The Parthenon we know today was built on the foundations of an older Temple that was destroyed in 480 BC by the Persians’ invasion of Greece and destruction of Athens. The Parthenon, like its predecessor, was erected in honour of the Goddess Athena, protector of Athens, and was a symbol of the political, cultural and general superiority of
Athens over the rest of the Greeks of that period. Begun in 447 BC and completed by 432 BC, the Parthenon was the brain child of Pericles, general and politician in Athens at the time, and the democratically governed city of Athens. It was designed by two incomparable architects, Iktinos and Kallikrates, to such perfection that it has been impossible for anyone at any time, including today’s technological age, to replicate the monument exactly. Pheidias, the most famous sculptor of the day, surpassed all expectations with his creative mind and artistic skill to produce the celebrated friezes and sculptures which decorated the temple and represented, among many other ideals, the
themes of Justice over Injustice, Peace over War, Freedom over Slavery.

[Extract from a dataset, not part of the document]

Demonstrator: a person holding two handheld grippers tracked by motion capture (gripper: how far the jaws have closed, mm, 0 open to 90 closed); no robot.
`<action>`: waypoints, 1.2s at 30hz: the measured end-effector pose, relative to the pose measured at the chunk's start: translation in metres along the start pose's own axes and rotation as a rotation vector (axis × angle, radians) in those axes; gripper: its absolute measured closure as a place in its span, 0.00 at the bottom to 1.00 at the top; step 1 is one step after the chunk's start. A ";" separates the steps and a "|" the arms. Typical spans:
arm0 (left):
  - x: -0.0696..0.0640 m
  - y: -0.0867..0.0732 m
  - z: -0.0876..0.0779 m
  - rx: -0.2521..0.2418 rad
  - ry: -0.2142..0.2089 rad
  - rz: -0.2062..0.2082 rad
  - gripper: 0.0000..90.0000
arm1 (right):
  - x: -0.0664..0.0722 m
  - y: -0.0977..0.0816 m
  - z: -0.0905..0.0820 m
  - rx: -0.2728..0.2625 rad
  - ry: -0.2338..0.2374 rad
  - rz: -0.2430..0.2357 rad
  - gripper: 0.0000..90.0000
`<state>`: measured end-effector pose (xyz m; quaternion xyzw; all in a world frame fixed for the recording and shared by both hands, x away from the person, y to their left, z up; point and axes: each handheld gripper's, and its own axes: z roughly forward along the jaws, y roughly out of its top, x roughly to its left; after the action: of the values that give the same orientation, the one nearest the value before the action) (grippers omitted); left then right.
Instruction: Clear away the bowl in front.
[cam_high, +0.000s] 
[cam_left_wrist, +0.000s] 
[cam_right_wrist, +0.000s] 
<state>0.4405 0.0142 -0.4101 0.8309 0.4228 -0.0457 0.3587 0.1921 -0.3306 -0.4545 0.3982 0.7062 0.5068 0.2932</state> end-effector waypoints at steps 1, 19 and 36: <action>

Unfortunately most of those sculptures were stolen from the Parthenon in 1806 by Lord Elgin who sold them to the British Museum where they are still housed today. The impressive sculpture of Athena Parthenos, due to its gold and ivory value, was dismembered stage by stage and ultimately disappeared.
No 1 Vasilis Zenetzis (1935- )
The Parthenon, circa 1998
signed, signed and inscribed with title on reverse
50 x 70 cm
The sun of Attica plays tricks on vision and shapes and creates its own miracles of incomprehensible beauty. On bright days the Parthenon is dressed in unbelievable colours and the eye struggles to cope with the miraculous vision presented by this beautiful temple. It is indeed an inspirational human achievement and it is at times like these that the Greeks turn eyes, heart and soul to the Parthenon for inspiration and new direction for the country. Vasilis Zenetzis observes and studies the Parthenon but does not actually copy it. He is inspired and guided by this wonderful monument to capture, through his inimitable impressionist style, its essence and spirit. He delivers amazing, colourful paintings that will stand for posterity.
No 15 Constantine Maleas (1879 -1928)
The Parthenon on the Acropolis from South East
signed, oil on board, painted circa 1917 – 1920, 21 x 32 cm
Private Collection Athens, circa 1930
Maleas is considered one of the top twentieth century artists in Greece. He was active between 1908 until 1928, which saw his premature death. Born in Constantinople he had his first higher education in Polis before he went to Paris to study architecture. Like many other important artists, art won him over and he became a student of the Impressionist master Henri Martin, whose influence is evident in this painting. Maleas returned to Greece in 1908 and after a few years in Thessaloniki he moved to Athens around 1917 where
he made it his life’s purpose to paint Greece’s archaeological sites and landscapes. As Kotides mentions in his book (Maleas,Thessaloniki 1982- Thesis, Page 254), “ During his whole life Maleas exhibits art with Parthenon as the subject and title”. Maleas left for posterity images of immense importance, painted in Impressionist or Modern style much loved and admired by private collectors and museum curators.
This view of the Acropolis was painted circa 1917-1920 in a clear, exquisite, Impressionist style. The Parthenon stands high in the centre of the painting and is the focus of the work. Embraced by the branches of the tree in the foreground and painted in a soft peach colour, the monument becomes a part of nature and without much exaggeration nature itself. The harmonious earthy colours of The Rock of the Acropolis on which the Parthenon stands, together with Propylaia to the left and Herod Atticus to the right, deliver a masterful painting that is pleasing to the eye and true to the landscape and area around the Acropolis.
No 31 Vasilis Zenetzis (1935- )
The Parthenon on the Acropolis with Stylae of Olympian Zeus from Arditos Hill
signed and inscribed on reverse, painted circa 1996, 60 x 90 cm
This view from Arditos is magnificent. It encompasses so much: the lush vegetation, the pine trees, the Stylae nestling among these, the apartment blocks of modern Athens and dominating the painting the Acropolis and the Parthenon in the distance – a rich panorama!
When the sun is bright, Athens is dressed in beautiful colours of green and ochre from Arditos Hill as can be seen in this painting. The panoramic view from
No 30, Vasilis Zenetzis ( 1935- )
Stylae of Olympian Zeus with Acropolis Beyond
signed and inscribed on reverse, 80 x 80 cm, painted 2003
Zenetzis painted this location several times but never as close to all the last standing columns as in this painting.
Here he succeeds in conveying the age of the columns still standing majestically after two thousand years despite the ravages of time.